Your goal:
Reprint the whole of the data exactly.

Source material:
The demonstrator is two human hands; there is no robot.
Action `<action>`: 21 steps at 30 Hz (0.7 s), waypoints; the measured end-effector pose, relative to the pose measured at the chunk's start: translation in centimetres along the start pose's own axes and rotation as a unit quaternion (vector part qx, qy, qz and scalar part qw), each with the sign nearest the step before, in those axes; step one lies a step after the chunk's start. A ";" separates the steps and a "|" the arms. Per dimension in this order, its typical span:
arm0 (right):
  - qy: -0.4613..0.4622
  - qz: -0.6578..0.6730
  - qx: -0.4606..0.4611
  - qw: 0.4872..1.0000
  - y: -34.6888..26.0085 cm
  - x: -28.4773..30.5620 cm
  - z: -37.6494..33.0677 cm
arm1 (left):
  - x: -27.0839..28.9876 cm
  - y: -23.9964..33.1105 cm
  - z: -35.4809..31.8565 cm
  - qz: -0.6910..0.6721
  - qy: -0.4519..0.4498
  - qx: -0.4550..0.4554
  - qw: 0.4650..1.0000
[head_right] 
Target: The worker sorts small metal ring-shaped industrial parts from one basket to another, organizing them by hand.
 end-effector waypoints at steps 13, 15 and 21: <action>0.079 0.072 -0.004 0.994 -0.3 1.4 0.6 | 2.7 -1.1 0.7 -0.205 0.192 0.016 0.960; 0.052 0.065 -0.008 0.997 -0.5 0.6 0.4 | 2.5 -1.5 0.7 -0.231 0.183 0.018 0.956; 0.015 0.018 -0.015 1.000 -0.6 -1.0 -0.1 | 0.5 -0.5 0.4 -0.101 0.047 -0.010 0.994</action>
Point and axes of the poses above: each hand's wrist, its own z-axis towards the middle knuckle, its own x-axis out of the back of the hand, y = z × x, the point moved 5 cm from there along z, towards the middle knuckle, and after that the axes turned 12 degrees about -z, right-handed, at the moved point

Worked solution:
The demonstrator is two human hands; there is no robot.
Action `<action>`: 21 steps at 30 Hz (0.7 s), waypoints; the measured end-effector pose, relative to the pose measured at the chunk's start: translation in centimetres along the start pose's own axes and rotation as a unit quaternion (vector part qx, qy, qz and scalar part qw), each with the sign nearest the step before, in those axes; step one lies a step after the chunk's start. A ";" separates the steps and a "|" the arms. Per dimension in this order, its typical span:
arm0 (right):
  - qy: -0.4613..0.4622
  - qz: -0.6578..0.6730
  - qx: -0.4606..0.4611
  - qw: 0.4872..1.0000
  - y: -34.6888..26.0085 cm
  - x: -28.4773..30.5620 cm
  - z: -37.6494..33.0677 cm
arm1 (left):
  - x: -27.0839..28.9876 cm
  - y: -23.9964..33.1105 cm
  - z: -35.4809..31.8565 cm
  - qz: -0.6910..0.6721
  - qy: -0.4519..0.4498
  - qx: -0.4550..0.4554
  - qw: 0.4650..1.0000
[head_right] 
Target: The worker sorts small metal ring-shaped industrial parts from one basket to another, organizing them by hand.
 end-effector waypoints at steps 13, 15 and 21: <action>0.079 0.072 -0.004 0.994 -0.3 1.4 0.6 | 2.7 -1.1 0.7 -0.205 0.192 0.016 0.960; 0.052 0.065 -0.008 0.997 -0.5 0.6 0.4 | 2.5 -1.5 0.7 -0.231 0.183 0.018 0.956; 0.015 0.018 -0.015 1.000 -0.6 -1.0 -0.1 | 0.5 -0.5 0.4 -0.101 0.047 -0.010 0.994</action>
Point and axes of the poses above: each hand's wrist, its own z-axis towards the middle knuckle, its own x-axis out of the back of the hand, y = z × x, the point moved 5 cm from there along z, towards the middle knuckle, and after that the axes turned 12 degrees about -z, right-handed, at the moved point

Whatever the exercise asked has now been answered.